Microplastics in our lungs linked to Covid-19 surge?

gold dust graduation from Walmart
The gold dust bought at Walmart may make your graduation photo pretty. But one blow and it’s forever cycling as microplastics that will get into our lungs.

I wonder all the time about Covid 19. Why now? Why aren’t we stopping it? How did it get to invade us in such a quiet way, with such a profound impact on our lives? Most of us didn’t get the message with the planet heating up. Global warming was one message for the way humanity is scaling its growth on a planet that once seemed so giant, which now seems very small. But most of us didn’t listen. Covid-19 is now personal and it’s an important messenger when we link pollution exposure to lung health. 

A new study by researchers from Utah State University show that microplastics, the tiny bits of plastic that pervade our oceans and now the stomachs and bodies of marine life, and ultimately us –– has found a new route into our body: through the air we breath. And it’s everywhere. 

A recent study that looked at dust at 11 American locations from the Joshua Tree National Park in California to the Wind River Range in Wyoming found that up to 6% of all the dust collected at those locations were made up from microplastics.

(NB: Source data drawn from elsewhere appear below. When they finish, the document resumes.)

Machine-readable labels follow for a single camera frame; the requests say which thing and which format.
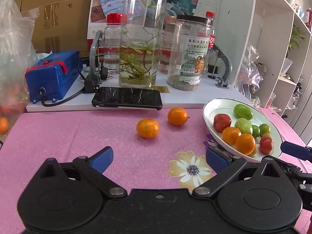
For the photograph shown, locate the cardboard box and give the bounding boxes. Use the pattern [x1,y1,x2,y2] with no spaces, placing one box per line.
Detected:
[15,0,91,57]

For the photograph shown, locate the pink floral tablecloth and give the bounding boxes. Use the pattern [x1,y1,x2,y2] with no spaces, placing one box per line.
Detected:
[0,107,312,234]

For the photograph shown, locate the orange tangerine with stem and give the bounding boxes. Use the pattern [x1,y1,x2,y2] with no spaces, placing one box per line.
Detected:
[167,107,189,126]

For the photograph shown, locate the large red tomato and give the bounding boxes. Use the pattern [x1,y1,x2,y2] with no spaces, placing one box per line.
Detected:
[213,113,232,133]

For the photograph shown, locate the red bottle on shelf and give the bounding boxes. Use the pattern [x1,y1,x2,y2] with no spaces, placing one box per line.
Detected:
[304,7,312,31]

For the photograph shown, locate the orange tangerine in plate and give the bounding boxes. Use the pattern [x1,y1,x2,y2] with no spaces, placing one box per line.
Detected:
[222,127,241,146]

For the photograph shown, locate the grey bracket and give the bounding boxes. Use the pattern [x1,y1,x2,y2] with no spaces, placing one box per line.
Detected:
[84,30,108,94]
[213,44,233,89]

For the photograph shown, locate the orange fruit in bag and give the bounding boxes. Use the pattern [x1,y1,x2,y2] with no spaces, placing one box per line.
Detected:
[0,117,9,134]

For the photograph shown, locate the small red fruit in plate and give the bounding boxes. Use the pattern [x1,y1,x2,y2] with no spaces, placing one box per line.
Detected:
[259,137,274,155]

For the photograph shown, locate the clear jar with label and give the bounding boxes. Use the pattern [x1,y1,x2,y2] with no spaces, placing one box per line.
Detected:
[167,15,210,91]

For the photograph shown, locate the white oval plate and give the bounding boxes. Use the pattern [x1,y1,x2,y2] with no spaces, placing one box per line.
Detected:
[203,98,283,163]

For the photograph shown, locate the brown longan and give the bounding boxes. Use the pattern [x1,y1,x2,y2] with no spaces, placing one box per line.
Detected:
[262,133,272,138]
[249,146,257,157]

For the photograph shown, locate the black power cable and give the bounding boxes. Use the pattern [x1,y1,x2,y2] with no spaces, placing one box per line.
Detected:
[40,75,86,107]

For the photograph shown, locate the grey bracket right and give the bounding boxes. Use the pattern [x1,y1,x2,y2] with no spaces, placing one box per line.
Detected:
[213,44,233,89]

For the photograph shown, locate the clear plastic bag on shelf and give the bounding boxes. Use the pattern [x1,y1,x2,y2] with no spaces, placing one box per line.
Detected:
[236,44,263,108]

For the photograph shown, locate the white raised board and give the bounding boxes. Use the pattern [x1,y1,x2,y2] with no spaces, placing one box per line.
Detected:
[26,72,251,113]

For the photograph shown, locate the red-capped clear bottle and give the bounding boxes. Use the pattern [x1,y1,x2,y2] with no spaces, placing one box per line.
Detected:
[104,13,127,74]

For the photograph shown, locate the bedding poster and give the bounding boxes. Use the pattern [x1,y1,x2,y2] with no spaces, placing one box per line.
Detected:
[87,0,199,40]

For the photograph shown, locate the green shelf plant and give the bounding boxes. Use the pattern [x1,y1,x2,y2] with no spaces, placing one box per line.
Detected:
[288,25,306,51]

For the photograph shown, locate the small green tomato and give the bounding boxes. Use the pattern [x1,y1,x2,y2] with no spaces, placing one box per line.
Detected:
[252,125,260,138]
[259,124,271,137]

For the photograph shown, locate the black smartphone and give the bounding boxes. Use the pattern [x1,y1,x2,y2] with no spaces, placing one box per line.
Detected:
[91,87,163,110]

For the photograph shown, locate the white shelf unit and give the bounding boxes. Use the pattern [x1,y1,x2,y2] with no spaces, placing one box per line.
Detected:
[214,0,312,117]

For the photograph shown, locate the grey bracket left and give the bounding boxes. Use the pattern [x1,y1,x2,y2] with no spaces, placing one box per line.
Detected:
[84,30,108,94]

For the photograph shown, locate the blue electric box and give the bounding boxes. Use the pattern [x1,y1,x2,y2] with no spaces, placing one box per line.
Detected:
[25,51,83,103]

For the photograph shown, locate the clear plastic bag left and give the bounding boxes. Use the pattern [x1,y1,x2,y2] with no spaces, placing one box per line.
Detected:
[1,0,39,142]

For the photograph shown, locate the glass vase with plant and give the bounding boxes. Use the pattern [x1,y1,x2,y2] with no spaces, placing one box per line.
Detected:
[118,0,166,88]

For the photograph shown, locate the red-capped cola bottle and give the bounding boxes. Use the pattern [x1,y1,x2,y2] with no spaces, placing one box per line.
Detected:
[202,12,216,76]

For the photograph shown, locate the large green mango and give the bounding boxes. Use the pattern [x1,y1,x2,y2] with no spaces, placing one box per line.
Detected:
[234,118,253,135]
[233,104,253,121]

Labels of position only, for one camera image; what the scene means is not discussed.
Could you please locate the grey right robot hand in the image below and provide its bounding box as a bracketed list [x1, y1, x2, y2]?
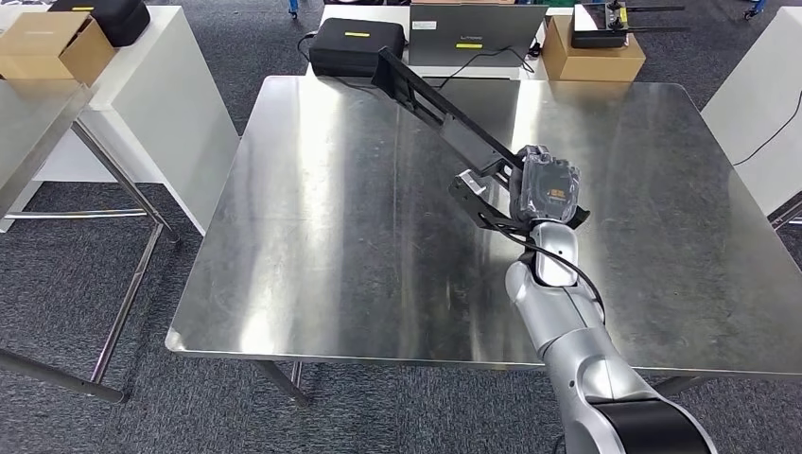
[508, 144, 583, 225]

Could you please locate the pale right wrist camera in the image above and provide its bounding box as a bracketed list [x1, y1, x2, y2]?
[455, 170, 489, 196]

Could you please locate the stainless steel workbench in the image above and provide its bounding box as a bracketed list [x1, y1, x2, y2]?
[165, 75, 802, 409]

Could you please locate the long black plastic part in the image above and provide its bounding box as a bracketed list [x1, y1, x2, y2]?
[371, 46, 591, 232]

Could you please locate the black laptop cable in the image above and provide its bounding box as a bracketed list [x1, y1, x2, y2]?
[435, 44, 540, 90]

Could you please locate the stainless steel table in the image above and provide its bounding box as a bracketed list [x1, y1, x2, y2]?
[0, 79, 183, 406]

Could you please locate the brown cardboard box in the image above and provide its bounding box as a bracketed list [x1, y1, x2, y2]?
[0, 10, 119, 88]
[541, 13, 647, 83]

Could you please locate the white table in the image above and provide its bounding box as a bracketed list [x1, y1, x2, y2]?
[0, 5, 240, 236]
[700, 6, 802, 218]

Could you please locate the grey laptop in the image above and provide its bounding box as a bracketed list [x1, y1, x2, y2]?
[408, 3, 549, 69]

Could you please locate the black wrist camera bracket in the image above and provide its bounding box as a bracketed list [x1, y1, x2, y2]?
[448, 178, 540, 235]

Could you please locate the black case yellow label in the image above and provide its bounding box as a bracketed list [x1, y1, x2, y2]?
[308, 17, 408, 79]
[48, 0, 151, 48]

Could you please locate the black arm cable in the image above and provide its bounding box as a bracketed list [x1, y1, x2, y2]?
[479, 213, 607, 327]

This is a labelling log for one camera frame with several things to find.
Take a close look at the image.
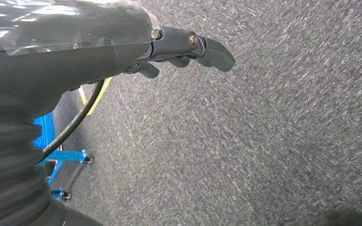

That’s scary since outdoor pollution causes about 7 million premature deaths a year in the world, and is associated with pulmonary disease. 

Could it be that microplastics in our lungs just makes it easier for Covid-19 to take over?

According to Janice Brahney, an assistant professor at Utah State, microplastics may be more toxic than other industrial pollution and dust. The fact is that we just don’t know. “That we can breath in microplastics has been known for decades,” she says in an opinion article in the NY Times, “we just haven’t fully appreciated the scale of the problem.”

Microplastics come from the cheap synthetic clothing we buy at H&M (they tried being sustainable once) and Forever 21. They come from the cheap plastic toys and floating unicorns you buy for the kids at the lake. They come from plastic bags and packaging that your baby cucumbers come in at the supermarket. They may be banned in cosmetics, but they come from car tires, Dollar Store toys, and basically most of the non-organic trash you throw away every single day. 

Bioplastics made from organic material

Of course we need sustainable alternatives, like advancing technologies that use non-plastic solutions. Like algae-based plastics, or plastics made from potato starch, or cocoa bean shells made by the Dutch duo designers Eric Klarenbeek and Maartje Dros. Leave it to the Dutch to be dreamers. They know how to plug away at practical solutions when facing adversity. Growing up in a Dutch household I was often told the story of our strength is as small as your thumb. You don’t need to be a giant to think about sticking your thumb into a hole to plug a leaking dyke.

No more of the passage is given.